# FM3 renewal date



## pappabee (Jun 22, 2010)

Can anyone tell me the actual renewal date for the FM3? Is it the date that the visa was issued or the actual date that I entered the country?


----------



## RVGRINGO (May 16, 2007)

If you still have the old style booklet, you will find a date (vencimiento) inside. Start your online renewal 30 days prior to that date for your new 'no inmigrante credencial'. If you need help with that, Maria Elena, in the 'Novidades' next to Mario's Restaurant in San Antonio Tlyacapan, can do it for you and prepare all of your paperwork for about 100 pesos. Make the bank payment, get two copies of the receipts and take the indicated documents to INM in Guadalajara.


----------



## TundraGreen (Jul 15, 2010)

If you have the new card style, the expiration (vencimiento) date is shown on the back. Note that the 30 day time window is 30 working days, so essentially 6 weeks. I renewed mine last week even though my old booklet style visa didn't expire until 8 March 2011. The new card was issued with an issue date of 3 February 2011 and an expiration of 8 March 2012. Note also that I didn't lose any of the one year of validity by renewing early.


----------



## mexliving (Mar 30, 2009)

you will need pictures also...


----------



## VincentG (Mar 29, 2010)

*Renewing FM 3*



RVGRINGO said:


> If you still have the old style booklet, you will find a date (vencimiento) inside. Start your online renewal 30 days prior to that date for your new 'no inmigrante credencial'. If you need help with that, Maria Elena, in the 'Novidades' next to Mario's Restaurant in San Antonio Tlyacapan, can do it for you and prepare all of your paperwork for about 100 pesos. Make the bank payment, get two copies of the receipts and take the indicated documents to INM in Guadalajara.


My old style FM 3 was issued Feb 23, 2010 in San Bernardino, California but I entered Mexico June 30, 2010. When I went to renew it, the Migration officer told me my FM 3 was good until June 30, 2011 and that the term runs from when I entered Mexico not when it was obtained if earlier.


----------



## RVGRINGO (May 16, 2007)

Then, you should start the process about 1 June, 2011. Having an FM3 issued outside of Mexico makes you an 'unconventional minority'.


----------



## VincentG (Mar 29, 2010)

*FM 3 Renewal*



RVGRINGO said:


> Then, you should start the process about 1 June, 2011. Having an FM3 issued outside of Mexico makes you an 'unconventional minority'.


That´s what happens when you don´t know any better.

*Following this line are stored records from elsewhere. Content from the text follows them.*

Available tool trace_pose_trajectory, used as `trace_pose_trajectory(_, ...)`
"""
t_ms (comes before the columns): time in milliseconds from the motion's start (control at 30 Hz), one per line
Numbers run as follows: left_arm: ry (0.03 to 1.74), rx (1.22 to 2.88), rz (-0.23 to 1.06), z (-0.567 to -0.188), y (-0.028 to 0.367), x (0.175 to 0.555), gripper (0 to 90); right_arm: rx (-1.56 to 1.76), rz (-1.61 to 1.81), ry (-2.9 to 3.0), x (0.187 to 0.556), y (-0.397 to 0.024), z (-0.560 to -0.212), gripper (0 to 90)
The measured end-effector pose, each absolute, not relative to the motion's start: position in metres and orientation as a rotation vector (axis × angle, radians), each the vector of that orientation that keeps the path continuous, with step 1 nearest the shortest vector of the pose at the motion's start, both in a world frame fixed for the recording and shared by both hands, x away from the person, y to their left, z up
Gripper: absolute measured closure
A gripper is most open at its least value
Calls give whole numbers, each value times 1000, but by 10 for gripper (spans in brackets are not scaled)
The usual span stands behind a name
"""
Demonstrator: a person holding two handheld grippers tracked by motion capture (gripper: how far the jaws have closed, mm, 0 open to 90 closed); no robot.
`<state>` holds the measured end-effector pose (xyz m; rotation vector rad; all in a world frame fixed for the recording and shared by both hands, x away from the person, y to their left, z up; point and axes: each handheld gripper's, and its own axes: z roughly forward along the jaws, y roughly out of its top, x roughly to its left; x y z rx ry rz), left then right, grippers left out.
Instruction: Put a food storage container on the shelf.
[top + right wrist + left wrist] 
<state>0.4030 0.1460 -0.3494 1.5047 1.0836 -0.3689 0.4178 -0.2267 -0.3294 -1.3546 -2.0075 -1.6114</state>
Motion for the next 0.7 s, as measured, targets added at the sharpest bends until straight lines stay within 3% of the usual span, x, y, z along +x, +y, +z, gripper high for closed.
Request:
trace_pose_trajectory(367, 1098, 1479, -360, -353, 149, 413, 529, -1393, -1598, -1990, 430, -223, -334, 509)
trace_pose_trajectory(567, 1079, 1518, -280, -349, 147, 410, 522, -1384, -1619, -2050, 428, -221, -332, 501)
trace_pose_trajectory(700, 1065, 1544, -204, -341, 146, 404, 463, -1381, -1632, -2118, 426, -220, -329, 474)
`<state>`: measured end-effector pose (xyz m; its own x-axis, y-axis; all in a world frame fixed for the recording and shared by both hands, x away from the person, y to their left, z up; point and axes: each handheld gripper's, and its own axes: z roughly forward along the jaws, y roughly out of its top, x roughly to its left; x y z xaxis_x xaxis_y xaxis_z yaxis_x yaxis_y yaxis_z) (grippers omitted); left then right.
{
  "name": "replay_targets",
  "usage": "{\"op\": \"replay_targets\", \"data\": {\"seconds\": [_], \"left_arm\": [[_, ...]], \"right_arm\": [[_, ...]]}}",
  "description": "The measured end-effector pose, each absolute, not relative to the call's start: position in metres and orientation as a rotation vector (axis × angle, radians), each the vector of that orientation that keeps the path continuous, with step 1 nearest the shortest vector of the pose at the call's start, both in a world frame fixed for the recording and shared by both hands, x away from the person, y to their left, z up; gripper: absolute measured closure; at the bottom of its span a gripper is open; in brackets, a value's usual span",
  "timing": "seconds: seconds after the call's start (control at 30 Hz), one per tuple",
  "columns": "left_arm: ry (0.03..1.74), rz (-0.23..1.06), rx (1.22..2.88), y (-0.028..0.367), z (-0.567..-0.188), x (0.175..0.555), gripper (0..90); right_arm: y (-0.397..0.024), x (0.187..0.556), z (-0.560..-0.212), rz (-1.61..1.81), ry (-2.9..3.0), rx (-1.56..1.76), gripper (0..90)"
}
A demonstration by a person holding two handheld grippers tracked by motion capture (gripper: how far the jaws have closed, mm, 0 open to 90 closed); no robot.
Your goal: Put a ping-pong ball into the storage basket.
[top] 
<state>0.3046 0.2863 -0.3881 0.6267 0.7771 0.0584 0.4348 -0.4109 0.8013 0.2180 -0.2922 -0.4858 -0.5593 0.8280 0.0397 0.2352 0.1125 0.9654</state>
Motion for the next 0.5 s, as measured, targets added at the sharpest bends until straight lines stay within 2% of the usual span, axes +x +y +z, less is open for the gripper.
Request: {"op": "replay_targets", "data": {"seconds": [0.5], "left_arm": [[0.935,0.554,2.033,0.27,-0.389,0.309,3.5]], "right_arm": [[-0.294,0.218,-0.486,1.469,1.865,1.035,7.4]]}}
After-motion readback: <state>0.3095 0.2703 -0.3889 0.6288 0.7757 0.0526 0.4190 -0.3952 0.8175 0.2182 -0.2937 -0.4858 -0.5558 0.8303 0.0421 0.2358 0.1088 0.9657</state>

I thought this would help me cross the border. Also, it was very simple. I brought all the documentation with me to the Mexican Consulate and gor my FM 3 in one day,

Now I am married to a wonderful Mexican woman and live in San Miguel de Allende permanently.


----------



## TundraGreen (Jul 15, 2010)

VincentG said:


> Now I am married to a wonderful Mexican woman and live in San Miguel de Allende permanently.


Have you looked into the differences between the no inmigrante (FM-3) and inmigrante (FM-2) visas. I would think that if you are planning to reside permanently in Mexico, you might want to consider the advantages of a inmigrante visa. Basically after 5 years, you become a permanent resident and don't need to renew every year.


----------



## RVGRINGO (May 16, 2007)

After five years with an 'inmigrante' visa, you may apply for 'inmigrado' status or for naturalization as a citizen. Otherwise, you would have to revert to 'no-inmigrante' status.
The 'inmigrante' visa is more costly to obtain and to maintain. It also has time out of Mexico restrictions and vehicle restrictions if you work.


----------